Media types for RDF languages N3 and Turtle

Mon Dec 17 17:15:33 CET 2007

Sean B. Palmer wrote:
> On Dec 17, 2007 3:22 PM, Garret Wilson <garret at globalmentor.com> wrote:
>
>   
>> There exists serious concern regarding the use of a text top-level
>> type for N3. See the recent discussion on www-rdf-comments.
>>     
>
> Eric and I discussed that in some detail prior to and subsequent to
> the start of this thread. One thing that I don't understand is what
> you said here:
>
> [[[
> I suppose that, with the popular understanding that RFC 2046 requires a
> default character set of US-ASCII if there is no charset parameter, then
> it's almost as true as if RFC 2046 said so explicitly.
> ]]] - http://lists.w3.org/Archives/Public/www-rdf-comments/2007OctDec/0017
>
> It seems very clear to me that RFC 2046 states explicitly that
> US-ASCII is required if there is no charset parameter. Here are the
> relevant quotes:
>
>    The default character set, which must be assumed in the absence
>    of a charset parameter, is US-ASCII.
>
>    ...
>
>    Note that the character set used, if anything other than US- ASCII,
>    must always be explicitly specified in the Content-Type field.
>
> The way I read that, that doesn't leave any room for a text/anything
> specification setting its own default.
>   

In the excerpt you presented, "The default character set...", it must be 
asked, "the default character set of what?" My literal reading of RFC 
2046 (which may not be correct) led me to believe that this only applied 
to text/plain. Let's look at the whole section, including parts you left 
out:

   A critical parameter that may be specified in the Content-Type field
   for "text/plain" data is the character set.  This is specified with a
   "charset" parameter, as in:

     Content-type: text/plain; charset=iso-8859-1

   Unlike some other parameter values, the values of the charset
   parameter are NOT case sensitive.  The default character set, which
   must be assumed in the absence of a charset parameter, is US-ASCII.

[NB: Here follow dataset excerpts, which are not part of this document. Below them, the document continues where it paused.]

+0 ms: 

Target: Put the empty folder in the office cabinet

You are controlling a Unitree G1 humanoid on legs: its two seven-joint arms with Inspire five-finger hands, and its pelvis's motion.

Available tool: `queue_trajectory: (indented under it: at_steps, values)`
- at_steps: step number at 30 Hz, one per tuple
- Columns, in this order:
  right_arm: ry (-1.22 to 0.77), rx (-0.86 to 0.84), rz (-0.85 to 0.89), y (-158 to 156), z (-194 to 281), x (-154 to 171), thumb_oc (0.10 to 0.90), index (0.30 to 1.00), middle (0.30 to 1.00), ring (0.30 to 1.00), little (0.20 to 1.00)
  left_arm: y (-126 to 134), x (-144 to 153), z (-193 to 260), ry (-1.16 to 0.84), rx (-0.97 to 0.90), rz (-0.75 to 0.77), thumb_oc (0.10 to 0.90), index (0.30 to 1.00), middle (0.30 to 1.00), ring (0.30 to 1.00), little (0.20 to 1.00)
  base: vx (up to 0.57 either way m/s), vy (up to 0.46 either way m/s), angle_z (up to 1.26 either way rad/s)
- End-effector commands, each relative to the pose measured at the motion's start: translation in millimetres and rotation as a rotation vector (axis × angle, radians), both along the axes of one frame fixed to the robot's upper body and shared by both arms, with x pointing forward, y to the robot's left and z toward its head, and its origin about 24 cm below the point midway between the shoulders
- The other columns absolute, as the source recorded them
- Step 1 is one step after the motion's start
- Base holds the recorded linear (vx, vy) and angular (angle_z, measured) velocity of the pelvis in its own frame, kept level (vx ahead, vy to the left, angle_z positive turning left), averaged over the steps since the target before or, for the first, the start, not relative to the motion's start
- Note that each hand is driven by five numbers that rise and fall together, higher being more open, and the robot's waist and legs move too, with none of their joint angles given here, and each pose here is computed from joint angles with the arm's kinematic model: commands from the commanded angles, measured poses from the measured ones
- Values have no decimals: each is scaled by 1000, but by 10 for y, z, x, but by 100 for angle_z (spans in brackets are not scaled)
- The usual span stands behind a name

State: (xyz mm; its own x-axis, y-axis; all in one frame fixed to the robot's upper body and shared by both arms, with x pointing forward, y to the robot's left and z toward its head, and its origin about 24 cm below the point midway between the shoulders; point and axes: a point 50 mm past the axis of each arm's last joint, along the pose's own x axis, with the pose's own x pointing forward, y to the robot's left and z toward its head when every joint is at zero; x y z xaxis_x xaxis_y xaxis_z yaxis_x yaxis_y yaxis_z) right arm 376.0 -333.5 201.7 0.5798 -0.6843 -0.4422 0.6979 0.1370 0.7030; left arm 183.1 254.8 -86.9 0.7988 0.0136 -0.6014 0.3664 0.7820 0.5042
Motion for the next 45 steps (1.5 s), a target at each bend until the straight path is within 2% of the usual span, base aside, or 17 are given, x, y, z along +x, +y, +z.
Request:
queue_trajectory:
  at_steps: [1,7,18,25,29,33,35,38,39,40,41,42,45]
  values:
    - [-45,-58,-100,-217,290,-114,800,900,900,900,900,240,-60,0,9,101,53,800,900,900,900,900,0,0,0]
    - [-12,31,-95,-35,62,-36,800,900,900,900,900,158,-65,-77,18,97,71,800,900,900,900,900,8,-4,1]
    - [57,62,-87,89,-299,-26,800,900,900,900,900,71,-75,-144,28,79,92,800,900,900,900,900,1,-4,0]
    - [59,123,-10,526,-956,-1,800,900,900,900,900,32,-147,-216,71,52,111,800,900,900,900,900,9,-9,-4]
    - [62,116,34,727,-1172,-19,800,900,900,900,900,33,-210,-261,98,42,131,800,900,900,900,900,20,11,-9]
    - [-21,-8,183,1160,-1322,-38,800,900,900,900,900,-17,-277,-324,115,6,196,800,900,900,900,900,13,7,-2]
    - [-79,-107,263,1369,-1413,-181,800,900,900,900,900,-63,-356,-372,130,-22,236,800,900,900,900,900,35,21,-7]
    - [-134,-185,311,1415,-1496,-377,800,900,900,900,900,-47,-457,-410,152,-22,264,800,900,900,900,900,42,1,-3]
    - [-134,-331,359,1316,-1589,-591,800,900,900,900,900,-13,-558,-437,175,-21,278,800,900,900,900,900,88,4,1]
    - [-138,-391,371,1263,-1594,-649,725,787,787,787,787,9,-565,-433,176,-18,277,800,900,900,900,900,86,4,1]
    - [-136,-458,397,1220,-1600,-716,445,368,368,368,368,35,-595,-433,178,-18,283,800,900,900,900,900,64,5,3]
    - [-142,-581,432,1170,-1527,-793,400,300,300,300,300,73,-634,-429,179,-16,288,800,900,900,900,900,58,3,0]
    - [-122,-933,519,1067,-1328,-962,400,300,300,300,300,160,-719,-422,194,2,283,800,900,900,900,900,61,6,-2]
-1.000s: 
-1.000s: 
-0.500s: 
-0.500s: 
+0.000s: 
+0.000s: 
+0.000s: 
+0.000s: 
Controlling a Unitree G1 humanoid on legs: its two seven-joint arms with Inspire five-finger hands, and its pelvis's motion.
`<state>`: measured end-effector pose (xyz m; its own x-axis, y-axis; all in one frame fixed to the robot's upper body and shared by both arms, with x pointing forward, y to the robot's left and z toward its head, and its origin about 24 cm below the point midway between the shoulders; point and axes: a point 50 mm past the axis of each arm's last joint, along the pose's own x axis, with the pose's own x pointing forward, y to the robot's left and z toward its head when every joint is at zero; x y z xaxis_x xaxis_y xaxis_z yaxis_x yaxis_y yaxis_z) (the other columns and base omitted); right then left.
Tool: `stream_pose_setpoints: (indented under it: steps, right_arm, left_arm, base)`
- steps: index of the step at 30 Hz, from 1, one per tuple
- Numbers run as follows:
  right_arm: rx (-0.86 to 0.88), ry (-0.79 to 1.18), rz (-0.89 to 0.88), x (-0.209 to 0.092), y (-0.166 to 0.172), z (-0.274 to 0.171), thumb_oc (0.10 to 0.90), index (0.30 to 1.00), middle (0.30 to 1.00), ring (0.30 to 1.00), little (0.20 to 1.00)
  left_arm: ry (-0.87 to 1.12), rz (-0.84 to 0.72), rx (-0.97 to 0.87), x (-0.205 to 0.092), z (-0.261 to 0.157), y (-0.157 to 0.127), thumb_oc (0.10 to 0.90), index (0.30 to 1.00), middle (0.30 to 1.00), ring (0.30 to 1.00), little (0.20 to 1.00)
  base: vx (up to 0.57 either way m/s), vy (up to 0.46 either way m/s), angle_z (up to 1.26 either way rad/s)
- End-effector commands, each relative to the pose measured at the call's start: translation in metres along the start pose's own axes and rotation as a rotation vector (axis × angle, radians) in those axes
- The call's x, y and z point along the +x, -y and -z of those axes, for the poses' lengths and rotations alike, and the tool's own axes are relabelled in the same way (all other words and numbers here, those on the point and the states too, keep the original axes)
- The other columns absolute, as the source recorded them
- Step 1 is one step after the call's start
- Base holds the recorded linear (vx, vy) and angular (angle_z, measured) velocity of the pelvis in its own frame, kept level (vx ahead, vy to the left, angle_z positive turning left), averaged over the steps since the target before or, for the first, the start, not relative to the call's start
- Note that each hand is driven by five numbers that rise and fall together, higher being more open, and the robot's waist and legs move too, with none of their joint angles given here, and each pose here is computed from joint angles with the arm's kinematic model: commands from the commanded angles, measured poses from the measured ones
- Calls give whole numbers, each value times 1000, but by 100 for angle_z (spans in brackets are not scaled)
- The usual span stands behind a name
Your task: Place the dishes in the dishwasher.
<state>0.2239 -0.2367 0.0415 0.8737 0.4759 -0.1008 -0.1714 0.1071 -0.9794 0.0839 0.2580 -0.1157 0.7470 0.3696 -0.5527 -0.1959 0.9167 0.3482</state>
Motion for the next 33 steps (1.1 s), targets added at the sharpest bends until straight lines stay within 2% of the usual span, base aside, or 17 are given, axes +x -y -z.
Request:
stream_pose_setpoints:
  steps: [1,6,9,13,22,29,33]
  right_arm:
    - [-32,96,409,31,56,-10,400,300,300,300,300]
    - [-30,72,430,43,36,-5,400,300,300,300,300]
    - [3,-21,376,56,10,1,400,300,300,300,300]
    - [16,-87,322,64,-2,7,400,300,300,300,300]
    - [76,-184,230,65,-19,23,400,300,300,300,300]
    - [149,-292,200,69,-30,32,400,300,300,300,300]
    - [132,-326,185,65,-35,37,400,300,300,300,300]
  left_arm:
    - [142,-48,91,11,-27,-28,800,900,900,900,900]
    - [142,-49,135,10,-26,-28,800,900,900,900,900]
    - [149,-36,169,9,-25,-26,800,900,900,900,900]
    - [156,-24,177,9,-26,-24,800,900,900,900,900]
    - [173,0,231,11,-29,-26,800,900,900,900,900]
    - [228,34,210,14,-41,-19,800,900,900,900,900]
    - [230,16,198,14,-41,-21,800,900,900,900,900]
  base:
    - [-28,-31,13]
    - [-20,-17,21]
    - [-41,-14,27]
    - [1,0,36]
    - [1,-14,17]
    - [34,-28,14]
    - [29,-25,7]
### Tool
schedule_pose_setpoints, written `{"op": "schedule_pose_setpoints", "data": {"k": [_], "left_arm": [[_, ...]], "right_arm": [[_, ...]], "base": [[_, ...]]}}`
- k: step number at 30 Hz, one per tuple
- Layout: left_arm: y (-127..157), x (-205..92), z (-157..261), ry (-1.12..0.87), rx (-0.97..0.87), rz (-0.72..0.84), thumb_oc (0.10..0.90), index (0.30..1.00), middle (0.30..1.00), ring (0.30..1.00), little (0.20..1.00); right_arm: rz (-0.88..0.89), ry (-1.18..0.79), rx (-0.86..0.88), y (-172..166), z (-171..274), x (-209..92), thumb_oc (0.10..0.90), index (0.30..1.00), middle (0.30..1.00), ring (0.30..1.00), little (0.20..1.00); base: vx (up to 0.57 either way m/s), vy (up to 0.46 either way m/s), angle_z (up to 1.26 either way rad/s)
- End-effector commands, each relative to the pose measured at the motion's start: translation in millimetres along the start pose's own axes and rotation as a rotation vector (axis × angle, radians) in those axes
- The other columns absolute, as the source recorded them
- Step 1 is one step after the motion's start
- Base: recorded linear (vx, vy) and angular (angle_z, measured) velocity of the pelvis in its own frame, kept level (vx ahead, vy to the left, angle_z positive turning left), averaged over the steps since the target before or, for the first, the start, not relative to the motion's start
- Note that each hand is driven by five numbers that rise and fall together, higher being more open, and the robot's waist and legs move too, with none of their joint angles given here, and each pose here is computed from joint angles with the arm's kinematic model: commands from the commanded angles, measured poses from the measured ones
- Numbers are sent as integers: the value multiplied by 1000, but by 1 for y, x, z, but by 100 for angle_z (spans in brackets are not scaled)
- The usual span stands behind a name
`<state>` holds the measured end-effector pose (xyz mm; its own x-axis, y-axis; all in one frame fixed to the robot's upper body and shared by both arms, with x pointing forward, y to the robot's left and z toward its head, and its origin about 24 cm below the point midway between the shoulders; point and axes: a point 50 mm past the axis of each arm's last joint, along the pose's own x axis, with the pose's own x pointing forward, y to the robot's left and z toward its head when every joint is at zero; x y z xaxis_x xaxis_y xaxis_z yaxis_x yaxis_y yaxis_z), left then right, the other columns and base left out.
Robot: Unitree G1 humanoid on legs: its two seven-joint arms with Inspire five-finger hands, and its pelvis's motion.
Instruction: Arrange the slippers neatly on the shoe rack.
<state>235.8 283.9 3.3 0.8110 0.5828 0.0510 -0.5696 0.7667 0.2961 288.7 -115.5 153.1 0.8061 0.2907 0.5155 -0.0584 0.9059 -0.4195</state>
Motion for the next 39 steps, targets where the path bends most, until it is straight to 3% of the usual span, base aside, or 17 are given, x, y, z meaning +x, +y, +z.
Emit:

The first sentence led me to believe that we are talking about 
"text/plain" and "text/plain" only. Therefore, "The default character 
set" to me indicated "The default character set of text/plain".

Immediately following this is the paragraph:

   The specification for any future subtypes of "text" must specify
   whether or not they will also utilize a "charset" parameter, and may
   possibly restrict its values as well.  For other subtypes of "text"
   than "text/plain", the semantics of the "charset" parameter should be
   defined to be identical to those specified here for "text/plain",
   i.e., the body consists entirely of characters in the given charset.
   In particular, definers of future "text" subtypes should pay close
   attention to the implications of multioctet character sets for their
   subtype definitions.

So my interpretation was that 1 ) the default character set of 
text/plain is US-ASCII, and 2 ) other "text" subtypes may define 
differently whether and how they utilize a charset parameter.

Again, this may be an incorrect reading; as I mentioned, even if it is 
literally correct, if the rest of the community understands it to mean 
that charset defaults to "text/plain" for all text/* types, the literal 
meaning, which is not unambiguous, is probably moot.

> As for the CRLF requirement, that CRLF and *only* CRLF be used for
> line breaks, Dan Brickley commented in response to that that text/xml
> was widely regarded troublesome; but it's not clear from his citations
> that CRLF has anything to do with the troublesome nature, only charset
> defaulting.
>   

I don't see how this could cause many problems in practice; I was just 
pointing out that technically XML does not follow RFC 2046 requirements 
because it has its own rules about CR, LF, and CRLF.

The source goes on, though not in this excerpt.